___ MATERIAL FOR THIS TASK ___

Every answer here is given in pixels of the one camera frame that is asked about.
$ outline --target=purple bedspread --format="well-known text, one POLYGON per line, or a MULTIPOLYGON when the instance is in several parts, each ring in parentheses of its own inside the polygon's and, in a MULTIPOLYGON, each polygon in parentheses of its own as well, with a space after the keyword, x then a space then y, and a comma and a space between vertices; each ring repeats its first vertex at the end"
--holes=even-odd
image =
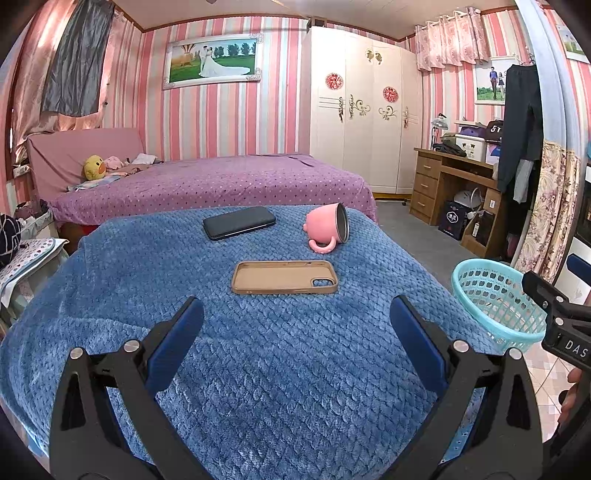
POLYGON ((114 217, 189 208, 336 202, 376 221, 374 197, 363 178, 292 154, 166 162, 48 203, 59 222, 100 225, 114 217))

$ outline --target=textured blanket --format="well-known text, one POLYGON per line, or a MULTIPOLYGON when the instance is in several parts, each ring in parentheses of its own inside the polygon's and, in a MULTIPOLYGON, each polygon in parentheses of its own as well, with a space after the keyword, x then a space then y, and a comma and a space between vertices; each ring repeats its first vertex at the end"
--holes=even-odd
MULTIPOLYGON (((168 320, 189 295, 205 323, 157 400, 217 479, 370 479, 394 461, 431 408, 389 322, 405 294, 452 338, 493 352, 460 304, 369 218, 348 210, 350 240, 318 255, 302 231, 310 206, 276 206, 273 227, 219 242, 202 220, 224 207, 110 220, 31 302, 0 347, 0 391, 47 450, 69 350, 118 349, 168 320), (239 296, 242 260, 329 260, 328 295, 239 296)), ((131 449, 146 454, 112 395, 131 449)))
POLYGON ((57 221, 100 225, 115 217, 191 208, 336 202, 376 220, 363 178, 292 154, 165 162, 109 185, 64 193, 49 205, 57 221))

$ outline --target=turquoise plastic basket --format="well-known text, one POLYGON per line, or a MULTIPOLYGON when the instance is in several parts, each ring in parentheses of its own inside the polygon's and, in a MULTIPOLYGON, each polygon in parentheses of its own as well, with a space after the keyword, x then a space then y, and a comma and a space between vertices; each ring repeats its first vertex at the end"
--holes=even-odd
POLYGON ((522 352, 544 338, 546 312, 521 288, 523 274, 492 260, 458 263, 452 273, 455 297, 504 352, 522 352))

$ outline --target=ceiling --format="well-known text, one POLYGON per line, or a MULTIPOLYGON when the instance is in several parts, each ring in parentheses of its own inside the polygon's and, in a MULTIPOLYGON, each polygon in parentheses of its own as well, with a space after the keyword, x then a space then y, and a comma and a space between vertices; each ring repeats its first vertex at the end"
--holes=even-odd
MULTIPOLYGON (((458 9, 459 0, 115 0, 143 29, 193 18, 236 14, 315 15, 383 35, 403 38, 416 24, 458 9)), ((473 0, 482 10, 515 5, 514 0, 473 0)))

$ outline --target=basket rim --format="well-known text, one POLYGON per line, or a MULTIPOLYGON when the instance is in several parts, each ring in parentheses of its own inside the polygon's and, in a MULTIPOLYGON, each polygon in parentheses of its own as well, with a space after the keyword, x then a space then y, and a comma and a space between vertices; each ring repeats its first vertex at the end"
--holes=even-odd
POLYGON ((505 270, 506 275, 511 275, 513 277, 519 277, 519 281, 523 278, 523 273, 515 270, 514 268, 509 267, 508 265, 495 262, 494 260, 487 260, 484 258, 469 258, 468 260, 464 260, 456 265, 456 268, 453 269, 452 272, 452 289, 454 293, 457 295, 458 300, 462 304, 462 306, 468 311, 468 313, 480 324, 486 327, 488 330, 491 330, 491 333, 495 335, 502 336, 505 340, 510 340, 516 343, 536 343, 541 342, 545 335, 545 328, 542 332, 537 333, 527 333, 527 332, 519 332, 517 330, 513 330, 502 323, 497 322, 496 320, 491 319, 488 315, 486 315, 481 309, 479 309, 476 305, 472 303, 472 301, 468 298, 462 286, 460 285, 459 281, 459 271, 465 267, 472 267, 477 268, 478 265, 481 268, 493 268, 496 270, 497 268, 501 271, 505 270))

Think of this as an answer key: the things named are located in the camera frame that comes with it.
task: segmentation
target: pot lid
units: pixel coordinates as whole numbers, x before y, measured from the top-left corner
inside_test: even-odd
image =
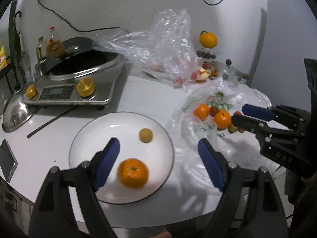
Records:
[[[9,98],[4,106],[2,129],[5,132],[12,132],[26,123],[40,107],[34,105],[26,105],[23,96],[26,89],[31,83],[25,84],[22,88],[18,84],[16,91]]]

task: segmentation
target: clear plastic bag
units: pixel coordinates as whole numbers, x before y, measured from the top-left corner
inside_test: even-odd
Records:
[[[186,9],[164,10],[156,16],[150,31],[127,33],[121,30],[111,37],[99,34],[93,49],[120,53],[163,83],[183,87],[200,74],[190,40],[190,26]]]
[[[191,192],[219,195],[220,191],[210,181],[208,173],[198,155],[197,143],[199,137],[192,132],[184,132],[190,124],[194,128],[197,122],[191,121],[189,115],[197,105],[206,103],[225,108],[231,115],[235,111],[241,112],[244,104],[259,107],[271,106],[270,100],[263,93],[250,89],[246,85],[232,86],[228,81],[219,78],[213,82],[212,87],[199,88],[173,112],[166,125],[175,149],[175,173],[182,185]],[[270,122],[270,127],[279,127],[276,122]],[[221,152],[228,161],[235,161],[243,168],[257,170],[260,166],[266,166],[272,174],[278,164],[260,155],[260,145],[255,135],[250,132],[230,133],[226,130],[216,130],[207,137],[213,148]]]

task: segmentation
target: small yellow fruit
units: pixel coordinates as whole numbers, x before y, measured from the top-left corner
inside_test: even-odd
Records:
[[[239,128],[234,126],[232,123],[228,126],[228,130],[232,133],[235,133]]]
[[[150,143],[153,140],[153,132],[150,129],[144,128],[139,132],[140,140],[144,143]]]
[[[200,44],[205,48],[214,48],[217,45],[217,37],[215,34],[203,31],[199,36]]]

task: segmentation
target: white plate
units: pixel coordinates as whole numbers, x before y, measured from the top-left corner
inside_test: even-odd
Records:
[[[153,132],[150,143],[143,143],[138,137],[143,128]],[[97,198],[106,203],[126,204],[144,199],[157,191],[172,170],[173,145],[162,126],[137,113],[110,113],[84,126],[70,148],[69,166],[75,168],[81,162],[91,160],[96,152],[104,149],[112,137],[120,141],[120,153],[105,185],[96,193]],[[127,188],[117,179],[119,164],[128,158],[141,160],[149,169],[148,182],[140,189]]]

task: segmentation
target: orange
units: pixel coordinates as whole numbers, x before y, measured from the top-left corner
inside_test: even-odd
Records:
[[[199,42],[200,44],[205,48],[214,48],[217,45],[217,37],[215,34],[202,31],[199,36]]]
[[[231,123],[231,115],[225,110],[221,110],[215,114],[214,120],[219,129],[227,128]]]
[[[210,113],[210,108],[206,104],[200,104],[194,111],[194,115],[200,120],[205,120]]]
[[[120,163],[117,175],[124,186],[139,189],[147,183],[149,170],[142,161],[129,158]]]

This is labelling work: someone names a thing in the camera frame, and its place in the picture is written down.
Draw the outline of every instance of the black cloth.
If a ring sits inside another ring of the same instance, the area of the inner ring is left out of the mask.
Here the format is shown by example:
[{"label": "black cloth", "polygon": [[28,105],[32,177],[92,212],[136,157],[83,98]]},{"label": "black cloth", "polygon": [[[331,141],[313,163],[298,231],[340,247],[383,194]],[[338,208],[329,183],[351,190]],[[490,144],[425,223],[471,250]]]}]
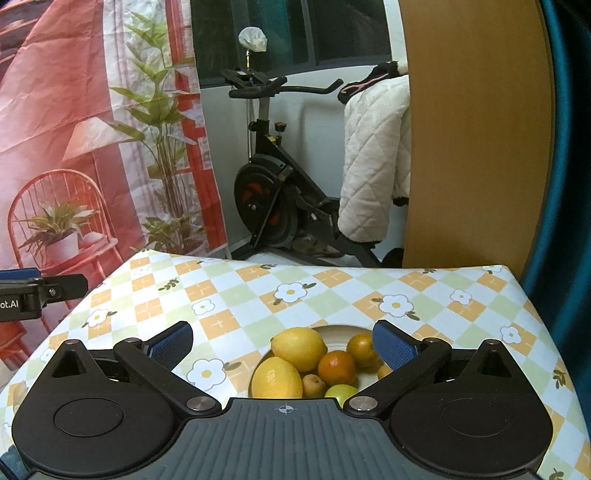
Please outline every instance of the black cloth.
[{"label": "black cloth", "polygon": [[385,79],[393,79],[396,77],[400,77],[401,73],[398,71],[398,62],[397,61],[385,61],[380,63],[379,65],[375,66],[371,73],[367,75],[363,80],[359,82],[352,82],[348,83],[344,87],[339,90],[337,94],[337,98],[339,102],[343,105],[346,105],[353,95],[356,95],[359,92],[363,92],[367,88],[375,85],[378,82],[381,82]]}]

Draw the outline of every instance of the bike handlebar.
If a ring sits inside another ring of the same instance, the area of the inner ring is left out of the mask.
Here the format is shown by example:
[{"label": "bike handlebar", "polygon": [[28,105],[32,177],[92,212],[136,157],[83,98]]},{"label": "bike handlebar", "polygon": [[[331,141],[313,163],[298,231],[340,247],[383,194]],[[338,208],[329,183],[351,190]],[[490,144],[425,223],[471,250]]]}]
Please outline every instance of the bike handlebar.
[{"label": "bike handlebar", "polygon": [[279,92],[301,92],[301,93],[316,93],[318,95],[328,95],[329,93],[334,92],[337,88],[344,84],[342,79],[335,80],[331,85],[327,88],[317,88],[317,87],[301,87],[296,85],[288,85],[286,87],[281,87]]},{"label": "bike handlebar", "polygon": [[[230,98],[242,99],[272,97],[281,92],[300,92],[327,95],[334,92],[337,88],[344,84],[343,80],[337,79],[327,88],[304,87],[298,85],[283,86],[285,83],[287,83],[287,78],[284,76],[277,77],[275,80],[268,80],[266,75],[259,72],[242,73],[230,69],[222,70],[221,74],[228,83],[236,87],[235,90],[230,90],[228,94]],[[259,83],[252,85],[252,83],[255,81],[259,81]]]},{"label": "bike handlebar", "polygon": [[287,83],[286,77],[277,77],[275,80],[261,86],[243,87],[236,90],[230,90],[230,98],[264,98],[276,94],[281,85]]}]

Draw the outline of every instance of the wooden board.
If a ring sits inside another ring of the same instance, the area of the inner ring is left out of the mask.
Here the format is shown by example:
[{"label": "wooden board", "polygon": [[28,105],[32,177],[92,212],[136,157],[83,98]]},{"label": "wooden board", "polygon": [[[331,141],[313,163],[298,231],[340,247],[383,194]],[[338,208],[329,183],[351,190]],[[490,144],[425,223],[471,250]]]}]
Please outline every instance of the wooden board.
[{"label": "wooden board", "polygon": [[536,0],[400,0],[412,108],[404,267],[507,265],[532,246],[553,147]]}]

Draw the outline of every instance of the lemon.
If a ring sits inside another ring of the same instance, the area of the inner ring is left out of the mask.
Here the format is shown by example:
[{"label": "lemon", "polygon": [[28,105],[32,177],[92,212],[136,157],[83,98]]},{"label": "lemon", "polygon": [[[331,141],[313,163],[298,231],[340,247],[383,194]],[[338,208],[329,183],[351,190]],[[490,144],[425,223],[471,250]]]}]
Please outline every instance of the lemon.
[{"label": "lemon", "polygon": [[300,374],[289,362],[273,356],[255,370],[251,393],[253,398],[301,398]]},{"label": "lemon", "polygon": [[382,365],[378,370],[378,380],[383,379],[386,375],[392,373],[392,369],[388,365]]},{"label": "lemon", "polygon": [[298,372],[312,372],[328,351],[322,335],[306,327],[283,330],[271,339],[275,356],[291,363]]}]

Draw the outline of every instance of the tablecloth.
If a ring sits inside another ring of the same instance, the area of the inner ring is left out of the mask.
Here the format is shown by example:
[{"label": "tablecloth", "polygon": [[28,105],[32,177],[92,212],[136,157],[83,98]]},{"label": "tablecloth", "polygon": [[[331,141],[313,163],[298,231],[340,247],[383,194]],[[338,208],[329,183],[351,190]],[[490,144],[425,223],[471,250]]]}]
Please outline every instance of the tablecloth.
[{"label": "tablecloth", "polygon": [[68,338],[89,349],[148,339],[190,322],[193,350],[174,373],[226,404],[245,396],[273,335],[293,326],[372,328],[387,319],[417,339],[455,348],[502,339],[554,426],[539,470],[546,480],[591,478],[591,446],[569,373],[539,315],[500,265],[446,270],[301,267],[196,258],[145,250],[93,290],[33,353],[0,394],[0,449],[12,444],[15,409]]}]

___

▶ **WORK ORDER**
The answer should consist solely of the lines from the first line above through the one with "outline --target=purple bedspread", both included, repeated exactly.

▶ **ANSWER TO THE PROBLEM**
Every answer here is given in pixels of the one camera frame that is asked about.
$ outline --target=purple bedspread --format="well-known text, one POLYGON per line, or a MULTIPOLYGON when the instance is in several parts, each ring in parentheses of its own inside the polygon's and, in a MULTIPOLYGON, each polygon in parentheses of its own as well, with a space after the keyword, x then a space then y, and a comma and a space between vertices; each ring repeats its first vertex at the end"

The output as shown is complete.